[Start of section]
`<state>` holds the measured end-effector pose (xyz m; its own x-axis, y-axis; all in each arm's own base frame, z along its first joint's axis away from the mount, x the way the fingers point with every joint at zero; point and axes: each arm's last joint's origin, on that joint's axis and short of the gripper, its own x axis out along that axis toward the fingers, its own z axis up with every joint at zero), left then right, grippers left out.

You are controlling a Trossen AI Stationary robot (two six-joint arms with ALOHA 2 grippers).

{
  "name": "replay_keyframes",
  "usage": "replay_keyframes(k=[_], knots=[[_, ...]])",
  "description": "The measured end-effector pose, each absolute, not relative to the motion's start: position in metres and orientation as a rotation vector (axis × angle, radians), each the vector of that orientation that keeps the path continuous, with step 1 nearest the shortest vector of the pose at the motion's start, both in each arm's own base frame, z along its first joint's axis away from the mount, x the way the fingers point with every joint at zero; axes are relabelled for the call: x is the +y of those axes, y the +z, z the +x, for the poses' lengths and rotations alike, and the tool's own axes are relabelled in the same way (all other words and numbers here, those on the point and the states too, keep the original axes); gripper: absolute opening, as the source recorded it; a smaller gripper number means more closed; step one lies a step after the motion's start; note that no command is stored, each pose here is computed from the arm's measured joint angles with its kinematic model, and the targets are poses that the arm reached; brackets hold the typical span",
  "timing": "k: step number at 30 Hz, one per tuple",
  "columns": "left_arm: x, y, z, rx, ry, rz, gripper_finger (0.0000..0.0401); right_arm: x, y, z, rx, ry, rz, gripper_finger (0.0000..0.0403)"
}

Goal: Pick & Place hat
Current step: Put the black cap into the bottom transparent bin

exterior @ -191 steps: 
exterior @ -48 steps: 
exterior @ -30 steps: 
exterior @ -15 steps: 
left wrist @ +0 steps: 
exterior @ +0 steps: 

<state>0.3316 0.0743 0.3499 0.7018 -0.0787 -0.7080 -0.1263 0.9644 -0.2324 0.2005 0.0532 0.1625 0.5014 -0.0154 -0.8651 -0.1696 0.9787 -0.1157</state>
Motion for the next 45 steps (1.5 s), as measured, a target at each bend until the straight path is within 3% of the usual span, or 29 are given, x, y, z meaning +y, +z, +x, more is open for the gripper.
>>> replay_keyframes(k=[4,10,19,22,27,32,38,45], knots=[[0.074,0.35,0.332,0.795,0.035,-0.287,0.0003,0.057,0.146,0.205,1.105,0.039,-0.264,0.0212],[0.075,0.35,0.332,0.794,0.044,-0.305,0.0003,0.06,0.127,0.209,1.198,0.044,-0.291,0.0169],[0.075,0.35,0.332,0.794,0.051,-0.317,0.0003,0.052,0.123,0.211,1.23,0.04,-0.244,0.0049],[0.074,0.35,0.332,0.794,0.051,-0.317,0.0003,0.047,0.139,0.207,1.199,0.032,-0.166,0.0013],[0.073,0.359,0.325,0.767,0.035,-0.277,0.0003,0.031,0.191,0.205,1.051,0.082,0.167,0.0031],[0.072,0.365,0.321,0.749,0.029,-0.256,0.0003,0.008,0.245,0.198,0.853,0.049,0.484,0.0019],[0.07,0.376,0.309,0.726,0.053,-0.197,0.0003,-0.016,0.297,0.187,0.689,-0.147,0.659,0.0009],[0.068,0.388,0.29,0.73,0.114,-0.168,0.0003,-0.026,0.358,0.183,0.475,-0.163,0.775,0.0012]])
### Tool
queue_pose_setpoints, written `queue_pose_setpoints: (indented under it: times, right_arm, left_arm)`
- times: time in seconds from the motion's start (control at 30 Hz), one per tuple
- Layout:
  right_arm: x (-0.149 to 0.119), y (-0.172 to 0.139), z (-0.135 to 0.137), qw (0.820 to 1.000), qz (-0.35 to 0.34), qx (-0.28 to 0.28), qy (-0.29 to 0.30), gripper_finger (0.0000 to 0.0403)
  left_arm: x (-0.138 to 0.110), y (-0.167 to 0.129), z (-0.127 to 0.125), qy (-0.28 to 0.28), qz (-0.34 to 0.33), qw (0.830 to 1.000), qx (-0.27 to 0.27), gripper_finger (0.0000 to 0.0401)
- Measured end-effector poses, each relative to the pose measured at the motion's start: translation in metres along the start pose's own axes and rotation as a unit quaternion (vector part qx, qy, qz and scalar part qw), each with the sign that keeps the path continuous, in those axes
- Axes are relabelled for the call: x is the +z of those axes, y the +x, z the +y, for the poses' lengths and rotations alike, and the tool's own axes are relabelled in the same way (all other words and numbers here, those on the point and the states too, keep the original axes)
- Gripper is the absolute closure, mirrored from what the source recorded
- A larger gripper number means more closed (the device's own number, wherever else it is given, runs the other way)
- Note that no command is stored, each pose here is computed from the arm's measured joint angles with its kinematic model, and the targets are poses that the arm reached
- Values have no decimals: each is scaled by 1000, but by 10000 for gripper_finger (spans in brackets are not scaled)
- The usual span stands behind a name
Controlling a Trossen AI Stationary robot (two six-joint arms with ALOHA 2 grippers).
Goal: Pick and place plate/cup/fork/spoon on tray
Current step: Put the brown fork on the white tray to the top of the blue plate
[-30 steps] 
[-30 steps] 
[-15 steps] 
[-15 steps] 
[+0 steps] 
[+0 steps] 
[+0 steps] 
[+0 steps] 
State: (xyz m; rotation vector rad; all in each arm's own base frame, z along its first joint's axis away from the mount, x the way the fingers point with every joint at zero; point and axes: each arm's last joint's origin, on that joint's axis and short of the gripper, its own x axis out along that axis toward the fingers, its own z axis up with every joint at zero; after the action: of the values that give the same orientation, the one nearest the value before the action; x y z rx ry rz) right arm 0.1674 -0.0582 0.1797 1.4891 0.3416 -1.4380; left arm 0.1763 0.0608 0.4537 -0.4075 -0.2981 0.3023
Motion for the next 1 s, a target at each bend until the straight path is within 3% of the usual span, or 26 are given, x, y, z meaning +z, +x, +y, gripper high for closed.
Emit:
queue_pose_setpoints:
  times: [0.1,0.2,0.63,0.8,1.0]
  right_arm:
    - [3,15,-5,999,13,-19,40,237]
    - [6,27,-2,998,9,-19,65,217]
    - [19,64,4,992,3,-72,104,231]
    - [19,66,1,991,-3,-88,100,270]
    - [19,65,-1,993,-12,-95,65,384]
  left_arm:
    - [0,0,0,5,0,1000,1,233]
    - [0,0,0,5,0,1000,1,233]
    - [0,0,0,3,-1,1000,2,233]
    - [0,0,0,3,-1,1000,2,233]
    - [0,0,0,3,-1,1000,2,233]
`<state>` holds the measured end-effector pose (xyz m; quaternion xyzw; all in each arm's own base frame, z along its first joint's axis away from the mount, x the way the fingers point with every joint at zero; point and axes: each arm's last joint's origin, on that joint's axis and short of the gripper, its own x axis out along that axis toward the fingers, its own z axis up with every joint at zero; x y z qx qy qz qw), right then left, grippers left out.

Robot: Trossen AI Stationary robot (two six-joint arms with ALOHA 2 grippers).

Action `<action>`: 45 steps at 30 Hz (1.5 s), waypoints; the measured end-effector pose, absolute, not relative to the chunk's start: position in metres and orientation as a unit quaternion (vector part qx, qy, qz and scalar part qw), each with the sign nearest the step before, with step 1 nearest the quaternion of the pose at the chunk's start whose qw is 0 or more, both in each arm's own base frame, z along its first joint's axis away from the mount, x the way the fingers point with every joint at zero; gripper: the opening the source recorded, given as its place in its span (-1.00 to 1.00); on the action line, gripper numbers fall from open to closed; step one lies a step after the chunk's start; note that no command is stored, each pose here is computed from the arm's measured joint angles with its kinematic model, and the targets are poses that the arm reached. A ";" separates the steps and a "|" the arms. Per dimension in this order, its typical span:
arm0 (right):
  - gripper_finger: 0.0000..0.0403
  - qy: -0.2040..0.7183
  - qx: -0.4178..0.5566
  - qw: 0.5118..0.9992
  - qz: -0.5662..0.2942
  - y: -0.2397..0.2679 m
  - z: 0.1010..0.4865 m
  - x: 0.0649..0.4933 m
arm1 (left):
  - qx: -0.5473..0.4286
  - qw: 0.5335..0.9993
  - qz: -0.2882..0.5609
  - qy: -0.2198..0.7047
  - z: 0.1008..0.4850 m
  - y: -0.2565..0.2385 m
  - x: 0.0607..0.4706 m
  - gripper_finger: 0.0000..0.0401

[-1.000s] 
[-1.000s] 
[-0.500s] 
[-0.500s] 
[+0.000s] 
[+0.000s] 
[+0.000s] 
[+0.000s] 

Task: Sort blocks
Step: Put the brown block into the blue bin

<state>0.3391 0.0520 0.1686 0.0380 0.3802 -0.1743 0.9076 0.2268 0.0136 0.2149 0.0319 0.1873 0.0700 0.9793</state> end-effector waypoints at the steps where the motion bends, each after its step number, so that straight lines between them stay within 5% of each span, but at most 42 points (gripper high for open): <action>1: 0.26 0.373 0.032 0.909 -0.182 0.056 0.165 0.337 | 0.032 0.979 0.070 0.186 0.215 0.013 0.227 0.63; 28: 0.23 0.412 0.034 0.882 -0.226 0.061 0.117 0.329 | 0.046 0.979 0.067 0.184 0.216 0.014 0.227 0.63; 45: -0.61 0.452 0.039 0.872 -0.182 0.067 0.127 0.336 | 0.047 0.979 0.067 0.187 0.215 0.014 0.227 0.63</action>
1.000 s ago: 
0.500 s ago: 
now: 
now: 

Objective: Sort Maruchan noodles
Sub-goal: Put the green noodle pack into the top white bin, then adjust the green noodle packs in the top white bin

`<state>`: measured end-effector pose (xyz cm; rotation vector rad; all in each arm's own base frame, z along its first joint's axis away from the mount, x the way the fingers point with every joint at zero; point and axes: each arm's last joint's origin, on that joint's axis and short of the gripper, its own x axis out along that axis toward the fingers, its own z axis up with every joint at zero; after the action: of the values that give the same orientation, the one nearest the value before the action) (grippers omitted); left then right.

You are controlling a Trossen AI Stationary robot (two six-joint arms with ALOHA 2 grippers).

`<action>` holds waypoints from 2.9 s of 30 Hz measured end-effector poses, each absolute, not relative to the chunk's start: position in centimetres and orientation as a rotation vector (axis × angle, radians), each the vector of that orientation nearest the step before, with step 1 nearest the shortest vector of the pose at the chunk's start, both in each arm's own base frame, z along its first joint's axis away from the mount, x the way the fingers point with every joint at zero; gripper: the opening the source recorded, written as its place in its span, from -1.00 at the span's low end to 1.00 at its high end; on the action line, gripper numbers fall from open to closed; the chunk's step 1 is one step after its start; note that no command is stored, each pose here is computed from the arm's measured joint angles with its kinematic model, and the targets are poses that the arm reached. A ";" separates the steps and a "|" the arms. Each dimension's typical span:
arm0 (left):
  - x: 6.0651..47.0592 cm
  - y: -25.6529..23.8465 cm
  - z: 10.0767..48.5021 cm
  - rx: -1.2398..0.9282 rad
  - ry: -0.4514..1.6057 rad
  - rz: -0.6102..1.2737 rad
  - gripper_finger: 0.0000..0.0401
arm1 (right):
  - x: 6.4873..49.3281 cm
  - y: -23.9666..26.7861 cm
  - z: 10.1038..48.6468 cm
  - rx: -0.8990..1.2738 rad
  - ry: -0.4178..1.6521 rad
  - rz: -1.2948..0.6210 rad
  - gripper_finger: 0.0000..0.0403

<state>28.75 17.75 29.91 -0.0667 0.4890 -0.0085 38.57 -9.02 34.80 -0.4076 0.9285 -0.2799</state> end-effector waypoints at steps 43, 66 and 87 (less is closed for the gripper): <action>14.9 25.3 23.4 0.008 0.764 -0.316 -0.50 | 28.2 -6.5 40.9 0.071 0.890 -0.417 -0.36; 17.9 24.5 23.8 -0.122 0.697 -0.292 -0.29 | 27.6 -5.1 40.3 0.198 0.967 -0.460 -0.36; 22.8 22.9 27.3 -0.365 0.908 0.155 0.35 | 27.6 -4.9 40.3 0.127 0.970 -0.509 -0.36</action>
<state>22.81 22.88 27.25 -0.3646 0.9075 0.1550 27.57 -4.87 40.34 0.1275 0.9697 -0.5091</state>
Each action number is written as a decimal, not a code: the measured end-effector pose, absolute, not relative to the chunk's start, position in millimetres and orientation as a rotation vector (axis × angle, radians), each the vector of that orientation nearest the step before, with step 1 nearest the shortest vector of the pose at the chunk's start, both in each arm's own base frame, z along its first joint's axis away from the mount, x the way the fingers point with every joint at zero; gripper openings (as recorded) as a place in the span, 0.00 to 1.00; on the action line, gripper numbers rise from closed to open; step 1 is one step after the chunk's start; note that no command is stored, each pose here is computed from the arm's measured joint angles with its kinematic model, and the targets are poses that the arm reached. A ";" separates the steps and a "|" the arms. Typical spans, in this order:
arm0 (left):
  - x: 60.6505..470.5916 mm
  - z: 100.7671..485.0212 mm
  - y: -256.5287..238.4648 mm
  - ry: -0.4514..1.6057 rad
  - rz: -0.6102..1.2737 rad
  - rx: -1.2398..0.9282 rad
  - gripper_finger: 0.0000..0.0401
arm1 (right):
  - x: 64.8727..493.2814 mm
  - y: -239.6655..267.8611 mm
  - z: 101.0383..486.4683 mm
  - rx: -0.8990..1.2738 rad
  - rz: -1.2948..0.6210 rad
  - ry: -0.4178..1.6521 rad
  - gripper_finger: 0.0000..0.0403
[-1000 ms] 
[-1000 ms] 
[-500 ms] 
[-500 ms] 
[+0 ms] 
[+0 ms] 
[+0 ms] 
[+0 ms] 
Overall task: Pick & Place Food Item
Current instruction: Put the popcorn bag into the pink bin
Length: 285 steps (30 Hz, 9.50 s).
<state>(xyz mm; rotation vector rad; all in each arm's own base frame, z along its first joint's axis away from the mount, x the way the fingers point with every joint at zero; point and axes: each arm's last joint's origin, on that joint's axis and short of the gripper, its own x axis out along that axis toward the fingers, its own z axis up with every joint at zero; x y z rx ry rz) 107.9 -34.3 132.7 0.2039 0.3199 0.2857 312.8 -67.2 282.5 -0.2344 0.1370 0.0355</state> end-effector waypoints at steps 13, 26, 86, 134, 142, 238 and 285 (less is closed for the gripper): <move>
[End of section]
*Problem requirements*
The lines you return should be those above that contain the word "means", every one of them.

*Result*
  "description": "The measured end-effector pose, each absolute, not relative to the motion's start: position in metres and orientation as a rotation vector (axis × angle, radians), each the vector of that orientation that keeps the path continuous, with step 1 nearest the shortest vector of the pose at the motion's start, both in each arm's own base frame, z along its first joint's axis away from the mount, x the way the fingers point with every joint at zero; axes are relabelled for the call: x is the +y of those axes, y the +z, z the +x, for the poses' lengths and rotations alike, and the tool's own axes are relabelled in the same way (all other words and numbers here, those on the point and the states too, keep the original axes); gripper: absolute opening, as the source recorded it; a smaller gripper number means more closed; step one lies a step after the motion's start; note that no command is stored, each pose here is computed from the arm's measured joint angles with its kinematic model, and the targets are poses that the arm reached; brackets hold the typical span",
- A larger gripper number means more closed (the device's own number, wherever else it is given, runs the other way)

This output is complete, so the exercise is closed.